The Society for Visual Anthropology said Banished—a documentary co-produced by CIR about racial cleansings in small American towns—”has great anthropological value” and honored the film with an Award of Commendation.

From the SVA website:

From the first minutes of filmmaker Marco Williams’ Banished, viewers know that they are in the hands of a master storyteller. Williams’ multi-layered and complex story takes us into the cultural history of racial cleansing in the American South. The film focuses on the long forgotten banishment of African American families from several southern towns in the early 1900s. It takes us on an historical and emotional journey from yellowed newspaper clippings of the time to the present day descendants of the banished families and their struggle to gain recognition, justice and compensation for the land and possessions appropriated from their ancestors over a hundred years ago.
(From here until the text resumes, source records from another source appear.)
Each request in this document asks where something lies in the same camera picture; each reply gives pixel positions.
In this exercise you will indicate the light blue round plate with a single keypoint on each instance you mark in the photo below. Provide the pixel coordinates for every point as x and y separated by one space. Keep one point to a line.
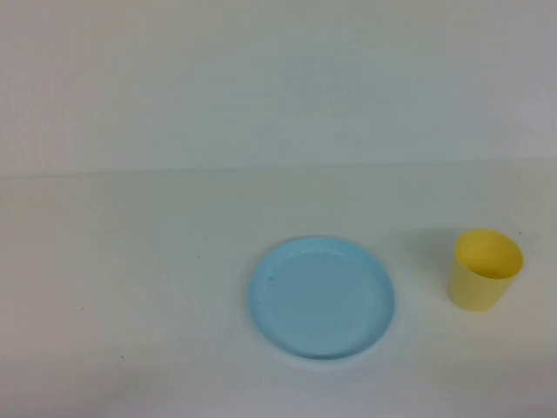
322 300

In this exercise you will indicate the yellow plastic cup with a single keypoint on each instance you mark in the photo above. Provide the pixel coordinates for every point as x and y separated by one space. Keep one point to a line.
474 291

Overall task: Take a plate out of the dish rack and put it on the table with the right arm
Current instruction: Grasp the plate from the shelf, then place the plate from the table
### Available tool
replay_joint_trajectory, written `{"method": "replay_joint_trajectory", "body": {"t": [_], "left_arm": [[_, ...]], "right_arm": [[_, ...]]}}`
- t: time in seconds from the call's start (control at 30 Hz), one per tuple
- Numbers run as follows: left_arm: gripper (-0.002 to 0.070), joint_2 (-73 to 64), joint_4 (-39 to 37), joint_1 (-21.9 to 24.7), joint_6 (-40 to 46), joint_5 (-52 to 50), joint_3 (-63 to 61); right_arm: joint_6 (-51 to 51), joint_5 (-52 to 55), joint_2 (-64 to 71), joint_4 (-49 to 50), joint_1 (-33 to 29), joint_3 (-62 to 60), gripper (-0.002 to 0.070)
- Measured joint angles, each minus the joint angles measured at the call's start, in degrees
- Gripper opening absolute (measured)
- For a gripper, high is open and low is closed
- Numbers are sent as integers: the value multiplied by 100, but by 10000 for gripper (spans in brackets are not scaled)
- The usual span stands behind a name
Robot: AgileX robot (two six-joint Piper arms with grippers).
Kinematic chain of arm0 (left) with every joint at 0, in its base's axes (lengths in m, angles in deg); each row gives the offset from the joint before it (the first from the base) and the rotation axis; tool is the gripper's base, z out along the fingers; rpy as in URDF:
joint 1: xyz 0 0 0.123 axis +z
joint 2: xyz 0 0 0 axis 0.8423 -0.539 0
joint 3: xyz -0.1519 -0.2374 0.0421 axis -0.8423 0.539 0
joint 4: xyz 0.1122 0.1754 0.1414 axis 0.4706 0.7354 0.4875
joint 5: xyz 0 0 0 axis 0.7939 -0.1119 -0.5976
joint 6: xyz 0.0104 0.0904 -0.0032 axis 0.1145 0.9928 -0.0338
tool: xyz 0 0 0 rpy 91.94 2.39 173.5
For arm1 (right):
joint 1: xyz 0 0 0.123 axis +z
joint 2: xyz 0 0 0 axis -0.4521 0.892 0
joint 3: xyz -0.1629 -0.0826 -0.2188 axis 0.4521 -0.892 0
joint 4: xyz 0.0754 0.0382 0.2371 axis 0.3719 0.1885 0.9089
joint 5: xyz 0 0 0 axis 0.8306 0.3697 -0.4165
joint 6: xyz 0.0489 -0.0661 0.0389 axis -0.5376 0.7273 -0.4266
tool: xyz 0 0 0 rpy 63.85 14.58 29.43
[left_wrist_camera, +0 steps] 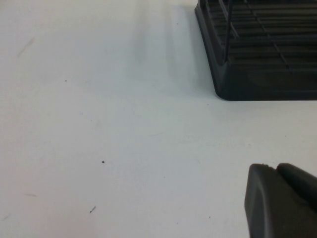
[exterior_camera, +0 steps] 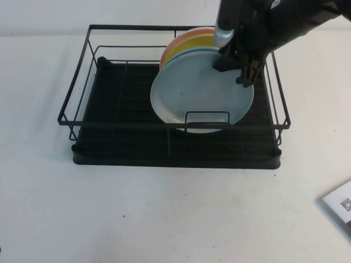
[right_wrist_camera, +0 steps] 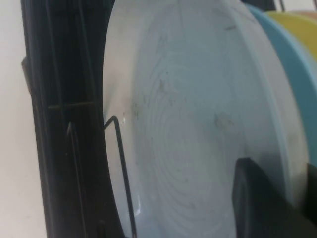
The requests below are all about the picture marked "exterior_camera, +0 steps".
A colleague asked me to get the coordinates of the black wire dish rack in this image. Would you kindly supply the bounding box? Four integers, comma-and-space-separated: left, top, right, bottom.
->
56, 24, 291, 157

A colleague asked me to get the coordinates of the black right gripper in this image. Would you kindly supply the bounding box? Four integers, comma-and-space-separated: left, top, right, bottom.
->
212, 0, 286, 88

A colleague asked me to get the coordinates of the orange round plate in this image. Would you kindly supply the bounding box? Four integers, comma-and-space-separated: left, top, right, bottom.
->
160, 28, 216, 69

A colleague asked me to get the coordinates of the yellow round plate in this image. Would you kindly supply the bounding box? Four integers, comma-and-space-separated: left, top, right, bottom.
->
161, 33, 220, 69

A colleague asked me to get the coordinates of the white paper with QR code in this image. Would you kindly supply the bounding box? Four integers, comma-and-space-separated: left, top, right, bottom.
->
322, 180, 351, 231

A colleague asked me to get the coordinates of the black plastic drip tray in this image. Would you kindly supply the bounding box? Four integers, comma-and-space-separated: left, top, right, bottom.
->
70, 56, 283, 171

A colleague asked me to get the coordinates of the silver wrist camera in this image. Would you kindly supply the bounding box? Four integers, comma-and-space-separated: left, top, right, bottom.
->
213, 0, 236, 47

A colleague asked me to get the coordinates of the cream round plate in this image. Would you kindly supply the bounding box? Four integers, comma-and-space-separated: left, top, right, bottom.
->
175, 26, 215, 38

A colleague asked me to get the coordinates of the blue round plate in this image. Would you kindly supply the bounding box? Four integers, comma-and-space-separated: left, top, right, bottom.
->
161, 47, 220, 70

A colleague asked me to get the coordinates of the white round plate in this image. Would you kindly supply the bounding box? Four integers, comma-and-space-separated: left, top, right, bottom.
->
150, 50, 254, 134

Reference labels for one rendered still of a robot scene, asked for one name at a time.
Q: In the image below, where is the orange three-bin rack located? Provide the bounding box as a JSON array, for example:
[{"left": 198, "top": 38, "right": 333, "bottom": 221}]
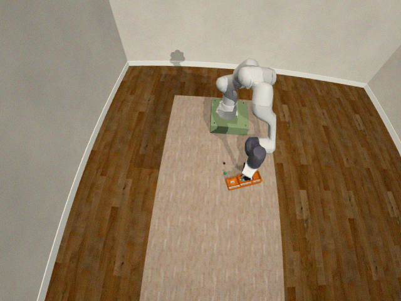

Banished never takes an easy or obvious turn. It refuses to reduce the issues to good and evil. Instead it subtly, carefully weighs the complexity of race, history, memory and the clouded path towards seeking reconciliation and justice for injustices of a distant past.

Marco Williams’ respectful on-camera probing results in surprisingly honest and emotional responses from allies and opponents alike. One’s allegiances keep shifting in viewing this film, making the questions it raises more critical and lasting than the answers, questions the audiences will be thinking about days, months, perhaps years after viewing.

Banished has great anthropological value. It reveals the structure of land holding African American families at the turn of the century and the consequences of their banishment and disenfranchisement on their descendants generations later. It also reveals much about the values of “black free” towns in the South today and the long shadows cast there by injustices of the past.